La fille qui était deux

(Getty Images)Pendant mes vacances à Paris, on m’a offert des billets pour Louis-José Houde qui y teste présentement le public français dans des petites salles. Je me suis dit que ce serait marrant d’y amener une Parisienne pour voir à quel point l’humour de LJH traverse bien l’Atlantique.

J’invite donc une des rares personnes que je connais un peu là-bas : l’amie matchée de ma proprio. C’est légèrement ambigu étant donné qu’elle a un copain, mais je l’invite à un spectacle d’humour, pas dans une suite nuptiale pour trois nuits.

De toute façon, je n’ai (à peu près) aucunes mauvaises intentions.

Elle accepte mon invitation et on se fixe un point de rendez-vous.

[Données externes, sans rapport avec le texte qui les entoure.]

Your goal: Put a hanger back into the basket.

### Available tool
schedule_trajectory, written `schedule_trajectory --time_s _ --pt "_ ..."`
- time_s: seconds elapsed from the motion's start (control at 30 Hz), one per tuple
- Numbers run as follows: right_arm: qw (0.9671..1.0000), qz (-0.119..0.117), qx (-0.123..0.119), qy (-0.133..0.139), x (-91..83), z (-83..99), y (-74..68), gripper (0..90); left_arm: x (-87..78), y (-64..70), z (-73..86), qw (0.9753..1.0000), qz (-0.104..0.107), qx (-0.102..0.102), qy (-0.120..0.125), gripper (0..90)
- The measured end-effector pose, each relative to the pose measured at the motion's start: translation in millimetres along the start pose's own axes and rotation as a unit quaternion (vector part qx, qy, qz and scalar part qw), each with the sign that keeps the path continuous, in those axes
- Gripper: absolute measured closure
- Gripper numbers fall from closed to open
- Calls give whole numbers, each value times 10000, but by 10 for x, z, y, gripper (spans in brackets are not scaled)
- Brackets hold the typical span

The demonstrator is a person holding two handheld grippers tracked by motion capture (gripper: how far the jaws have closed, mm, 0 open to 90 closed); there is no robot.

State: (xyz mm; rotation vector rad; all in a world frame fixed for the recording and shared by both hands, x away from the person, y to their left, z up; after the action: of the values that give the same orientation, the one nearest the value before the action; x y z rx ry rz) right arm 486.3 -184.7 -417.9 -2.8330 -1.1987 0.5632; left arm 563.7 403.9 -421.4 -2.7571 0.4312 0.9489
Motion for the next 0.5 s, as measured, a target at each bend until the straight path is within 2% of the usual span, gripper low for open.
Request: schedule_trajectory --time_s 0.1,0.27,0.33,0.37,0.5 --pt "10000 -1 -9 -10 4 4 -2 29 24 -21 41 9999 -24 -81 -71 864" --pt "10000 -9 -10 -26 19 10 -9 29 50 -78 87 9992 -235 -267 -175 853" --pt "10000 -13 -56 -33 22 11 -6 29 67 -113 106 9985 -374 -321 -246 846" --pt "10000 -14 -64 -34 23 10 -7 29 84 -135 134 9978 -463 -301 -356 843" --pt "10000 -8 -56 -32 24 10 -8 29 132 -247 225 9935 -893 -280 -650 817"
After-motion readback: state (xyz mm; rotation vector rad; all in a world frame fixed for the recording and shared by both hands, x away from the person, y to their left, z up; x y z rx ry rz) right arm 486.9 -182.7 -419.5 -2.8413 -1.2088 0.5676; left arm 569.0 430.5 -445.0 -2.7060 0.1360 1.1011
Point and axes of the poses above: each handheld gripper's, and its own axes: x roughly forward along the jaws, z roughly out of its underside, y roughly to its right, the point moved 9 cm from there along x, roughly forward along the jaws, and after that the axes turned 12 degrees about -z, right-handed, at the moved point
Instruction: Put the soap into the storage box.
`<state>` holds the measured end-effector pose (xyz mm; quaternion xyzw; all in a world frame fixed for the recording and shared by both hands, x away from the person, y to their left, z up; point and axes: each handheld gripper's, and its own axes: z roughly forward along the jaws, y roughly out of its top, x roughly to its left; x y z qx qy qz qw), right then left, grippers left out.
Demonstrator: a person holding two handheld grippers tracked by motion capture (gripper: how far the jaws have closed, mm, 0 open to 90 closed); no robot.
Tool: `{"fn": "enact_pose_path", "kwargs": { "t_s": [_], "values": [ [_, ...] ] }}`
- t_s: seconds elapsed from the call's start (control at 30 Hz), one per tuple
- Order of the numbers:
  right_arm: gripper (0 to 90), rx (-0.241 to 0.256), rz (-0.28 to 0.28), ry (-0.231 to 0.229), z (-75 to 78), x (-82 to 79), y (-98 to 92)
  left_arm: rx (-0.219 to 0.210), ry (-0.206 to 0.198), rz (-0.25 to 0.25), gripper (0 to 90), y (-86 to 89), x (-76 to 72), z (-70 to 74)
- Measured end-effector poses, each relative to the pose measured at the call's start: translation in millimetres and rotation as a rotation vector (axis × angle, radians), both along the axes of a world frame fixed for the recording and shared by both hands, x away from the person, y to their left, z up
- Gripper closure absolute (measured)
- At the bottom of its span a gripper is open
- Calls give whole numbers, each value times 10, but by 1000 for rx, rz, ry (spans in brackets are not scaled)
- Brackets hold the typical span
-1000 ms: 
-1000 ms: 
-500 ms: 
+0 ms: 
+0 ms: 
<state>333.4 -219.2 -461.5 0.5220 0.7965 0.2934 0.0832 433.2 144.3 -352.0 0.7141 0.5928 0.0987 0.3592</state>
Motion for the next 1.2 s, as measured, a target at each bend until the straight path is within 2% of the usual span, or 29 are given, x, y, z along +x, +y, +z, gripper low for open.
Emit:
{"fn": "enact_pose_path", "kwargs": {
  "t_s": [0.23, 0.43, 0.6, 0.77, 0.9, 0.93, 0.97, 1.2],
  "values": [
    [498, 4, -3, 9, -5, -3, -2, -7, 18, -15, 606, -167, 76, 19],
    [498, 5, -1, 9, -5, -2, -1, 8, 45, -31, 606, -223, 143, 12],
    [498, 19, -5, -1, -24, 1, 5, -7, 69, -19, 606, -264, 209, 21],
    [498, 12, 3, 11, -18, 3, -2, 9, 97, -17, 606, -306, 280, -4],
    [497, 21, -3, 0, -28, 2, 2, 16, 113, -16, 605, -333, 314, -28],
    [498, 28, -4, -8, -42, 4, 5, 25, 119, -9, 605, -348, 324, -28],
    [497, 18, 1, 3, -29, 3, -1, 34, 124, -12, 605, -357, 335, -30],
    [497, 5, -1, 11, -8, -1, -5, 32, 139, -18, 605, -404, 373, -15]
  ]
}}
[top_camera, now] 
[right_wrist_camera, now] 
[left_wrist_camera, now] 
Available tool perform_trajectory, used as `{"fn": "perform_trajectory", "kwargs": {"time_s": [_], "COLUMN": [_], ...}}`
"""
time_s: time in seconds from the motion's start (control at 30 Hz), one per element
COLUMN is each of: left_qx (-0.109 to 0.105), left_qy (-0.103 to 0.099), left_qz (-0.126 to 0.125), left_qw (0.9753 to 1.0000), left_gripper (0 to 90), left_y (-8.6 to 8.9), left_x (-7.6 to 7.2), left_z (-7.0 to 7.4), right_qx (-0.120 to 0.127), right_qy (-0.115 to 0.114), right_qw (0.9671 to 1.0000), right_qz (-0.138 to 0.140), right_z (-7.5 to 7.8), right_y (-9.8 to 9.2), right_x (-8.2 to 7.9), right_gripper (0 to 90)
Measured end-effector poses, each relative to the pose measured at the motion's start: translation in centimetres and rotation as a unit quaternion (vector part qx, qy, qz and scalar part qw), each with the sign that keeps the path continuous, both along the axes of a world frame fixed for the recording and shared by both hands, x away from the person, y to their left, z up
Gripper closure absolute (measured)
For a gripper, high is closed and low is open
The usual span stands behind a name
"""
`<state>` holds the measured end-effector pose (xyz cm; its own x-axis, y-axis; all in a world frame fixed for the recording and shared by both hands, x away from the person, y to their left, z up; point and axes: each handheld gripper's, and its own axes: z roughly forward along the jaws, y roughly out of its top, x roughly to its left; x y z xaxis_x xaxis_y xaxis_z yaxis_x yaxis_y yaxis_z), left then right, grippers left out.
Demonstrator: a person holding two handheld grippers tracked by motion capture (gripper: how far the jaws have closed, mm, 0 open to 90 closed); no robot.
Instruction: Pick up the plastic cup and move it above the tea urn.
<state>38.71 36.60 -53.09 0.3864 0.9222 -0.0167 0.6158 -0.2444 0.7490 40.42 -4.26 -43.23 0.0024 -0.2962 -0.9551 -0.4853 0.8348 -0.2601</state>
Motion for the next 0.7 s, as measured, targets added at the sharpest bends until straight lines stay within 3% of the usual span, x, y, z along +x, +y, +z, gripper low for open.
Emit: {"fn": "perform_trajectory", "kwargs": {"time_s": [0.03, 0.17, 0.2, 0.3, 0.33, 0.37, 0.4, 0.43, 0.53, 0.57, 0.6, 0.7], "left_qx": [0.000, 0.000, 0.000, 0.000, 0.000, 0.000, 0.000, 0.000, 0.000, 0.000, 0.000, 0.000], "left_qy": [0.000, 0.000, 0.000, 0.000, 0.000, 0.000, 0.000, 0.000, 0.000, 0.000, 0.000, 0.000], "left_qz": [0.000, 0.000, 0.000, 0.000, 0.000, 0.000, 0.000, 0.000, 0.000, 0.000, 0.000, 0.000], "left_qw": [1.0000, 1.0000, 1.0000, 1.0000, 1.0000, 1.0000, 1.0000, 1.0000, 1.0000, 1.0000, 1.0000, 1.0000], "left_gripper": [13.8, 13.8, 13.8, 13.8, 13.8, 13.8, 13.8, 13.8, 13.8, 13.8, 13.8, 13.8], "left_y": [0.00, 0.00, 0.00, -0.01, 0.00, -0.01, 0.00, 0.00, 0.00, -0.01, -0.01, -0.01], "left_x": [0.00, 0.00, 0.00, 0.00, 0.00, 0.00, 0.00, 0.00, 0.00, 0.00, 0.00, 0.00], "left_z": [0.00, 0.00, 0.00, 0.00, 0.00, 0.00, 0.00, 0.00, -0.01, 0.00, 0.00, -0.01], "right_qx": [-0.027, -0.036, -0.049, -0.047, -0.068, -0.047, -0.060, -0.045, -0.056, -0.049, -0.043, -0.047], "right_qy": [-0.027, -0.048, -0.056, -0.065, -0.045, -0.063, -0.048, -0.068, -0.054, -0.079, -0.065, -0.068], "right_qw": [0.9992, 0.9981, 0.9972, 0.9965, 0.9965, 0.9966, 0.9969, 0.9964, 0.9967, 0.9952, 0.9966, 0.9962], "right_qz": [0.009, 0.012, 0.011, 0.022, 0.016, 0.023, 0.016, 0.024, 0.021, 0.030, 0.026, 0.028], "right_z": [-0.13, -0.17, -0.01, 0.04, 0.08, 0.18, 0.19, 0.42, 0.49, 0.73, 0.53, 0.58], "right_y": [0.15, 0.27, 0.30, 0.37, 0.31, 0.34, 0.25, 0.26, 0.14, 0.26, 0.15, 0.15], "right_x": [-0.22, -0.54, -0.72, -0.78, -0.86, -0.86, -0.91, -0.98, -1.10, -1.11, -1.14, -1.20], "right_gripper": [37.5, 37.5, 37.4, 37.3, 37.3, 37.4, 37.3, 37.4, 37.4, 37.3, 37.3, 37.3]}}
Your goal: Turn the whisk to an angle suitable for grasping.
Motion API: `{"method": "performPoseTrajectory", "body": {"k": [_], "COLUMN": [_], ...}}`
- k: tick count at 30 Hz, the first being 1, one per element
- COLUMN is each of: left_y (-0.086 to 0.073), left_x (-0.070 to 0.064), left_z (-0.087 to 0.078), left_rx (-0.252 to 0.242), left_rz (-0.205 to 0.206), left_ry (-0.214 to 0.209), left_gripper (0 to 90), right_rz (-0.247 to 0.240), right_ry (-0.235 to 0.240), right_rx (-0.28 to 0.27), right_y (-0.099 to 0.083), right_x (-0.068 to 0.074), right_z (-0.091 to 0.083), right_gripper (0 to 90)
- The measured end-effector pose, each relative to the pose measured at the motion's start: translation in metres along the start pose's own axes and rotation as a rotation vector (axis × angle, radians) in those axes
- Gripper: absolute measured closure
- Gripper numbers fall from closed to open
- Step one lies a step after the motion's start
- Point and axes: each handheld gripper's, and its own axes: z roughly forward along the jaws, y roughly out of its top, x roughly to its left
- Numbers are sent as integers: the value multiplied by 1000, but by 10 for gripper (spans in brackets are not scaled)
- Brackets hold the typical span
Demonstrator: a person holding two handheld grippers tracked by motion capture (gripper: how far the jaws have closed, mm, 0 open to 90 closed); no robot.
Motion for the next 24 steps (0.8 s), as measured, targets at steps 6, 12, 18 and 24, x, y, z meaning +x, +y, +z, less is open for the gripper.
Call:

Le jour du spectacle, autour de 19 h, elle m’écrit : « J’ai invité mon copain à se joindre à nous. J’espère que ça ne dérange pas! »
...
Bien sûr non, voyons! Ça ne me dérange pas du tout! Au lieu de passer une soirée à échanger avec une fille tripante, je me ramasse à jouer le chaperon d’un couple que je connais à peine, et qui clairement, a des problèmes de confiance à régler.

En plus, je me ramasse dans une situation où je ne peux même pas chialer. Parce que si je me plains que le chum va suivre, c’est un peu comme si je confirmais que j’avais des intentions malhonnêtes avec la fille.

Tout ce que je peux faire, c’est d’encaisser en espérant qu’il ne reste plus de billets.

« T’inquiètes, on l’a déjà acheté! »

(À ce moment-là, j’en veux particulièrement à Houde qui n’est pas encore assez vedette là-bas pour remplir une petite salle de 40 personnes.)

Et comme de fait, le copain jaloux me fait la gueule toute la soirée (les Parisiens sont forts là-dedans) et se trouve un prétexte zéro crédible pour partir très tôt avec sa copine mal à l’aise qui me dit qu’on se reprendra.

Peut-être qu’on se reprendra, mais jamais avec ton copain bête.

La semaine suivante, elle m’invite à aller prendre un verre. Toute la journée, elle me parle au «moi » et au « je ».
« Ça te dit de venir prendre un verre avec MOI? »
« JE termine le boulot à 20h. »
« JE vais t’attendre au petit café. »
Jusqu’au tout dernier courriel d’une série de cinq ou six…
« Viens NOUS rejoindre au coin X et Y. »
Comment ça « nous » ?!

Est-ce que c’est un gag? Est-ce que je suis filmé présentement? Combien de fois je peux me faire prendre par la même arnaque? Est-ce que c’est une technique de fille pour préparer un ménage à trois?

Bon, c’est un peu anecdotique comme histoire, mais il y a plein de gens qui sont incapables de gérer leur douce moitié. Ce n’est même plus une question de désirer la fille ou non.

Si j’invite un bon ami à venir écouter le hockey tranquille et qu’il m’arrive avec sa blonde sans prévenir, ça se peut que je ne sois pas content. Pas que la blonde est nécessairement déplaisante, ce n’est simplement pas ce qu’on avait prévu et convenu. Ça change la dynamique d’une soirée.

Il y a des couples qui se ramassent toujours dans ces situations. Une copine me racontait son dernier souper de filles. Avec ses amies, elles ont une tradition où elles se réunissent une fois par deux mois depuis 15 ans. À leur dernier souper, une fille a imposé son copain parce que supposément, il la faisait se sentir mal.

Quel enfantillage!

Si ton homme ne te laisse pas aller dans un souper de filles une fois par deux mois, je t’annonce que c’est le temps de le sacrer là!

Il faut vraiment avoir des problèmes pour s’imposer dans un souper de filles où aucun autre conjoint n’est présent et dont t’as forcé l’invitation à ta blonde. Comment fait-on pour avoir du plaisir avec une prémisse pareille?

Et encore une fois, tout le monde est mal à l’aise à cause du couple qui n’a pas été capable de gérer ses problèmes d’insécurité à la maison.

Vous savez, c’est possible de refuser une invitation. Vous n’avez même pas besoin de donner la vraie excuse. Tout le monde ment. Au lieu de dire « mon chum est jaloux et possessif », il suffit de dire « mon chum est malade et je vais m’occuper de lui ».

Tout le monde s’en remettra. Mais SVP, gérez ça à la maison! Vous êtes des adultes.